*** Records shown Section Begins ***

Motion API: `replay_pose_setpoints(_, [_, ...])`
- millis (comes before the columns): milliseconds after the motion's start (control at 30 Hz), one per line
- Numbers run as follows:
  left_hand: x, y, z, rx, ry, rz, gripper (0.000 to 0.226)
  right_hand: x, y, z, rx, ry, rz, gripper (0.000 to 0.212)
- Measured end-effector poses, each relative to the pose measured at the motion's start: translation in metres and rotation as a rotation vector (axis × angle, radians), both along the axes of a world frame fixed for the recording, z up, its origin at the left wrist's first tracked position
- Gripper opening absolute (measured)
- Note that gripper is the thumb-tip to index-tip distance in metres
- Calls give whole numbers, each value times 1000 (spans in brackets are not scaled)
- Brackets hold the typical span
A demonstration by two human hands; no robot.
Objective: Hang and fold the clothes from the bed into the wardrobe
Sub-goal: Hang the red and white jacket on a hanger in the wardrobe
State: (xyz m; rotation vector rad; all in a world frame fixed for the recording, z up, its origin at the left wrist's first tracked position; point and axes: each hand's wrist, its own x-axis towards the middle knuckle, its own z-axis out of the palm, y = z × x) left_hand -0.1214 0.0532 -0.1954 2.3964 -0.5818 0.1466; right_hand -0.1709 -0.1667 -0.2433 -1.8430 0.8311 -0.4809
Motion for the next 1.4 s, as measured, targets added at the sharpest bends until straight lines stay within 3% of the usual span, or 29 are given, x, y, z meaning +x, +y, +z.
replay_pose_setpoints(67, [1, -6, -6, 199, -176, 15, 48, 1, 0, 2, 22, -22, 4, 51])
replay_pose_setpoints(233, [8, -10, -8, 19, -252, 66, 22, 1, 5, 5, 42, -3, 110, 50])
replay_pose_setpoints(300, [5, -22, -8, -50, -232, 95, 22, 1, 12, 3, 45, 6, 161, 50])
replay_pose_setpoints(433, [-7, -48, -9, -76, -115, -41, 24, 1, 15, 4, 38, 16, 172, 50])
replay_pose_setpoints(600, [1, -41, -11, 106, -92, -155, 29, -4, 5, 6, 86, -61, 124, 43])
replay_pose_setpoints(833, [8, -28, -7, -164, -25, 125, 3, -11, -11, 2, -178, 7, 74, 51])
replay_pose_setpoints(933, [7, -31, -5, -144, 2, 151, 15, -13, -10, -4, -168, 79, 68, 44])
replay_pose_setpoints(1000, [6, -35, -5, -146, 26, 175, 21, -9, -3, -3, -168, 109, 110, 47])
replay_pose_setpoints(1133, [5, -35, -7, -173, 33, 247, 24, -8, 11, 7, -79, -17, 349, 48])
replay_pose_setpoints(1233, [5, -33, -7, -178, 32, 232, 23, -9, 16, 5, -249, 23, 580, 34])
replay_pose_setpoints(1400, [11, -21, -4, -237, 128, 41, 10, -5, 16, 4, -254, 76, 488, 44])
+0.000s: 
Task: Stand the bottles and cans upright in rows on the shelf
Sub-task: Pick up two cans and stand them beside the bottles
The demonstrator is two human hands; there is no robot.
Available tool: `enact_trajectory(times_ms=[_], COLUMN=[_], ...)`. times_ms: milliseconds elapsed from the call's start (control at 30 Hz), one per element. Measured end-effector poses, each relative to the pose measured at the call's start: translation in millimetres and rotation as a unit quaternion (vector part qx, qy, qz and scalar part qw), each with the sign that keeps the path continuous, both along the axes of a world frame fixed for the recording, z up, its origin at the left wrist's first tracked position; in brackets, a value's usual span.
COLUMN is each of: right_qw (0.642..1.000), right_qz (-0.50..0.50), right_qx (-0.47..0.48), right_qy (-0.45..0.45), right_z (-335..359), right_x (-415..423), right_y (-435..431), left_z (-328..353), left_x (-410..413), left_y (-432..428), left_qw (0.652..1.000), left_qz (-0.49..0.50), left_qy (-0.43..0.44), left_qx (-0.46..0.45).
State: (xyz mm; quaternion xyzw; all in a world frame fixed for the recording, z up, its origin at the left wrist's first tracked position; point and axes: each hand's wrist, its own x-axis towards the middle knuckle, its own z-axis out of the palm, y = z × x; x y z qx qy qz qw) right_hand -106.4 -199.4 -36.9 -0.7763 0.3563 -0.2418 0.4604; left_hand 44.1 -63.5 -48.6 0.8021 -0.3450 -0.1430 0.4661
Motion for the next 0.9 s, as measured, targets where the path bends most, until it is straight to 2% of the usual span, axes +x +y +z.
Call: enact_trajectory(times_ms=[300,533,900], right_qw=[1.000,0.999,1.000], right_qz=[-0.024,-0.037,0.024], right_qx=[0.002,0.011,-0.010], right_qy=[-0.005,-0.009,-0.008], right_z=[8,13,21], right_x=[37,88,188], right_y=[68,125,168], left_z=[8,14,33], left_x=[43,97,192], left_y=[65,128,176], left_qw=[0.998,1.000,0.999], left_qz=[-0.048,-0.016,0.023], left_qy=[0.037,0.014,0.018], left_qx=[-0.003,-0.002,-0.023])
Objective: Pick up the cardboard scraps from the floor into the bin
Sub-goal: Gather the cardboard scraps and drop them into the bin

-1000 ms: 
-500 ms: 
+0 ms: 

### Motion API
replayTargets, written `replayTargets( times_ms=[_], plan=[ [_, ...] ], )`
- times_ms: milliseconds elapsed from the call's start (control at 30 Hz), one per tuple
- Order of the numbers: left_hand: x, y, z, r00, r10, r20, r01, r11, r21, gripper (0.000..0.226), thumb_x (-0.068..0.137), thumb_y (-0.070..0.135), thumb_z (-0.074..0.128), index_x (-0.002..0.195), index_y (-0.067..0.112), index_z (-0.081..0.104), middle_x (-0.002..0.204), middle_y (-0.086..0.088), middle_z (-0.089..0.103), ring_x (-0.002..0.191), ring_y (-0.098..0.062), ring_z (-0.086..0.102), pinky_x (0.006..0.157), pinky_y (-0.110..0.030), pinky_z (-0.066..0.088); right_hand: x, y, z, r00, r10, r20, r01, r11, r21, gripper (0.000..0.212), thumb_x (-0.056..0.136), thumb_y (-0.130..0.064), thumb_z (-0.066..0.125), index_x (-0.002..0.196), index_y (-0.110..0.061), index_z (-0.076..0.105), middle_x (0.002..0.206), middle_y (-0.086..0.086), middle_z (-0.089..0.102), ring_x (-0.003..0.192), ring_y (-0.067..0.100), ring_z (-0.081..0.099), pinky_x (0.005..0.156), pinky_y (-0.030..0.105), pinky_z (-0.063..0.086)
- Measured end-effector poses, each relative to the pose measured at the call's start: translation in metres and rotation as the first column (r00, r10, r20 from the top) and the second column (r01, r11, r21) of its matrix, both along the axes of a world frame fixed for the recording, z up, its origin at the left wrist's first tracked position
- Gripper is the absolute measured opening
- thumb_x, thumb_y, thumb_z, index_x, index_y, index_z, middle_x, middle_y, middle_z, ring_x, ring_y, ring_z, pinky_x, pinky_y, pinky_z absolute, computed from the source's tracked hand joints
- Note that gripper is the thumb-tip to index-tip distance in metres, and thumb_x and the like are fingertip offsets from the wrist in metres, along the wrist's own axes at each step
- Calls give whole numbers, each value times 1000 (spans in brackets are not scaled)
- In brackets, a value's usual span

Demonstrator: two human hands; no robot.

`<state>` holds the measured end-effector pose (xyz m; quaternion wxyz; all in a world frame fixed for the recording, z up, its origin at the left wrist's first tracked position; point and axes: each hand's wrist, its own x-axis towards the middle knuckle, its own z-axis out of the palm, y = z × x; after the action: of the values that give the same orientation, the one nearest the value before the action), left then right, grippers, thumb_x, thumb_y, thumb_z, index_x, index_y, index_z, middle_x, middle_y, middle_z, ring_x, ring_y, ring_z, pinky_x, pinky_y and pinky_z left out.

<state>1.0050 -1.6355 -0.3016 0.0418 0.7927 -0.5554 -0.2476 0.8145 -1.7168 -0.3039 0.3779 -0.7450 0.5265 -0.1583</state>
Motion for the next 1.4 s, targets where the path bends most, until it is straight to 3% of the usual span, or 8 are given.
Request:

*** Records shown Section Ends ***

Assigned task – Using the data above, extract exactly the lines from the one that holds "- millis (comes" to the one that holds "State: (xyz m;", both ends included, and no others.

Problem solution –
- millis (comes before the columns): milliseconds after the motion's start (control at 30 Hz), one per line
- Numbers run as follows:
  left_hand: x, y, z, rx, ry, rz, gripper (0.000 to 0.226)
  right_hand: x, y, z, rx, ry, rz, gripper (0.000 to 0.212)
- Measured end-effector poses, each relative to the pose measured at the motion's start: translation in metres and rotation as a rotation vector (axis × angle, radians), both along the axes of a world frame fixed for the recording, z up, its origin at the left wrist's first tracked position
- Gripper opening absolute (measured)
- Note that gripper is the thumb-tip to index-tip distance in metres
- Calls give whole numbers, each value times 1000 (spans in brackets are not scaled)
- Brackets hold the typical span
A demonstration by two human hands; no robot.
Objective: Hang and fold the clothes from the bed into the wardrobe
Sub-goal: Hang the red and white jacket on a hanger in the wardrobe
State: (xyz m; rotation vector rad; all in a world frame fixed for the recording, z up, its origin at the left wrist's first tracked position; point and axes: each hand's wrist, its own x-axis towards the middle knuckle, its own z-axis out of the palm, y = z × x) left_hand -0.1214 0.0532 -0.1954 2.3964 -0.5818 0.1466; right_hand -0.1709 -0.1667 -0.2433 -1.8430 0.8311 -0.4809

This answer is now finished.